Engagement by Direction¶
Engagement metrics grouped by post-secondary direction:
| Column | Description |
|---|---|
| direction | Selected post-secondary pathway(s) |
| students | Number of students with this direction |
| msgs | Total messages from these students |
| per_student | Average messages per student (engagement depth) |
| avg_qual | Average quality score for these students' messages |
Useful for identifying which directions have the most engaged students and whether AI response quality varies by direction.

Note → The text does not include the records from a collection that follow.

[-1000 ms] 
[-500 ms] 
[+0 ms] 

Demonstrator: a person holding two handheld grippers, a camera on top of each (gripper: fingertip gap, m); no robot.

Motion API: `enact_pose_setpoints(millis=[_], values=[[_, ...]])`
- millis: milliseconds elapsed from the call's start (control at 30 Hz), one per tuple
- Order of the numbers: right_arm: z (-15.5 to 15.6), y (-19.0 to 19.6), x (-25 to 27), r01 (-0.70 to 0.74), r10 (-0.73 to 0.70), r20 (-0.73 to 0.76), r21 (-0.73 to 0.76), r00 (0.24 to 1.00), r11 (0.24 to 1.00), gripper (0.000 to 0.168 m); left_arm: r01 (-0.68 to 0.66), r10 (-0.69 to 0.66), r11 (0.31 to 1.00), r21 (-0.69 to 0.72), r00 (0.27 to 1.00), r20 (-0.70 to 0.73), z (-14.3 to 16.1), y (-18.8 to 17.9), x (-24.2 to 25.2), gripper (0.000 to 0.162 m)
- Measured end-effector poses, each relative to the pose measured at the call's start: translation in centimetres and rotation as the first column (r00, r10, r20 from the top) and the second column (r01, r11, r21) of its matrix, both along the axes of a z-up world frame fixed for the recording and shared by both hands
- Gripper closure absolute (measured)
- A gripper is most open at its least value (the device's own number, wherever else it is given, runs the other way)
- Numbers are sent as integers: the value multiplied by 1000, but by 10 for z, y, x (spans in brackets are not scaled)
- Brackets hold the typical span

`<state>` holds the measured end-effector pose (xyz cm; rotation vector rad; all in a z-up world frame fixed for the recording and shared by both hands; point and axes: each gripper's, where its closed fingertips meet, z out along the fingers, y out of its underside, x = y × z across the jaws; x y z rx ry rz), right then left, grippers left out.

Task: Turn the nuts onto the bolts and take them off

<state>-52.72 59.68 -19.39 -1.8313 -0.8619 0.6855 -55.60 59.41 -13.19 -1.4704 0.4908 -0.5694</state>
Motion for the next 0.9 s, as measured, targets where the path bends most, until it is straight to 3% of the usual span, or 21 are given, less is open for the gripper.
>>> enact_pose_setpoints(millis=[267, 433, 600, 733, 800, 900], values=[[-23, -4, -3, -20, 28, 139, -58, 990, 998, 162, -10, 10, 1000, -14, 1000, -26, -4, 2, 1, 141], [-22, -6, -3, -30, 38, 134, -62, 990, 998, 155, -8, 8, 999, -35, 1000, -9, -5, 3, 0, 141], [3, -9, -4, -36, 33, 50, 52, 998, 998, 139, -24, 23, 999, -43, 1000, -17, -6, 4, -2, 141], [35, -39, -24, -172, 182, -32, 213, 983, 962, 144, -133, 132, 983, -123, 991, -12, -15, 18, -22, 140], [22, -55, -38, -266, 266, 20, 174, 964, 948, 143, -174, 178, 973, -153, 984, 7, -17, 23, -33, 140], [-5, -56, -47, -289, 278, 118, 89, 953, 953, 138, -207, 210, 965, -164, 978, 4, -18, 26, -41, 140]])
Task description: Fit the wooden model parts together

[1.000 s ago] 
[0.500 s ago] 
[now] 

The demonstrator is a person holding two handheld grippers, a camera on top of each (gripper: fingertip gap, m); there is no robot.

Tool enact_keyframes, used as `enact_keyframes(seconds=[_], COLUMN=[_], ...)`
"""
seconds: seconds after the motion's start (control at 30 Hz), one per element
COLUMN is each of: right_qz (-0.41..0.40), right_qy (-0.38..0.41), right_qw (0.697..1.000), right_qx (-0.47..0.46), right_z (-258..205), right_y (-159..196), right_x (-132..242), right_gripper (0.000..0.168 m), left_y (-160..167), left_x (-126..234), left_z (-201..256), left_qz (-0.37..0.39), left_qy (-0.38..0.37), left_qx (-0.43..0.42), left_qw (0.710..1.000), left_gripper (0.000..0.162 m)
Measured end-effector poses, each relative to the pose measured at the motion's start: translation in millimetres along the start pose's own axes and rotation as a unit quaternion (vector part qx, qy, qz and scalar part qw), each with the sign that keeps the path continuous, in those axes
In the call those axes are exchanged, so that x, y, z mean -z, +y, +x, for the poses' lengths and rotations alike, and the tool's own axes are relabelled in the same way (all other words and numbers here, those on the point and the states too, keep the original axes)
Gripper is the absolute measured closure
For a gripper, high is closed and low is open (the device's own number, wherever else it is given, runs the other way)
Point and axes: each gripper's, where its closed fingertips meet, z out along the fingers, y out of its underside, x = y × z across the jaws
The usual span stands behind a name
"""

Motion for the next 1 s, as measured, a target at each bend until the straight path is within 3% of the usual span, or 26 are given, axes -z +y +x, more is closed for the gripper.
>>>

Quality by Message Category¶
Quality metrics by category with additional detail:
| Column | Description |
|---|---|
| Activities | Number of distinct activity IDs (0 for non-activity categories) |
| Messages | Total message count |
| Avg Quality | Mean total quality score (0–12) |
| Relevance / Grounding / Action / Read | Mean score per dimension (0–3 each) |
| Min / Max | Range of quality scores observed |
Top 20 Most Engaged Students¶
The 20 students with the most messages:
| Column | Description |
|---|---|
| Activity / QnA / PChat | Message breakdown by category |
| Avg Qual | Average quality score |
| First / Last | Date range of engagement |
Useful for identifying power users and understanding deep engagement patterns.
All Students¶
Complete student roster (113 rows) with all engagement metrics:
| Column | Description |
|---|---|
| Location Pref | Distance preference from the redesigned onboarding (e.g., "Stay close to home", "Within an hour or two", "Stay in Washington") |
| Activity / QnA / PChat | Message count by category |
| Activities | Number of distinct pathway activities touched |
| Avg Qual / Rel / Grd / Act | Quality scores — total and per-dimension |
| Last Active | Most recent message date |
Sorted by total message count descending.
Glossary¶
| Term | Definition |
|---|---|
| CARA | Quality Advising Framework used by CampusEvolve — 21 steps across 4 categories mapping to 8 post-secondary directions |
| Activity | A structured exploration within a learning pathway (e.g., Career Exploration, Financial Aid Planning) |
| Pathway | An AI-generated learning path with ~10 activities across career, education, financial, and wellness domains |
| RAG | Retrieval-Augmented Generation — the AI retrieves relevant WA State educational content before generating responses |
| Deflection | When the AI refuses or redirects a legitimate question instead of answering it |
| Grounding | References to real, verifiable WA State institutions, programs, URLs, or resources |
| Tester | Internal test accounts excluded from analytics (identified by isTester flag, isArchived flag, or first_name field) |
| Watermark | Timestamp tracking the last successful data extraction — ensures incremental syncs only pull new data |
Data Pipeline¶
MongoDB Atlas (pathways-prod)
↓ hourly ETL (VM cron job)
Azure Data Lake (JSONL → Parquet)
↓ Synapse serverless SQL
Metabase dashboards
- ETL runs: Every hour on the hour
- Latency: Up to 1 hour between a student interaction and dashboard update
- Quality scoring: Computed during ETL via regex pattern matching (not real-time)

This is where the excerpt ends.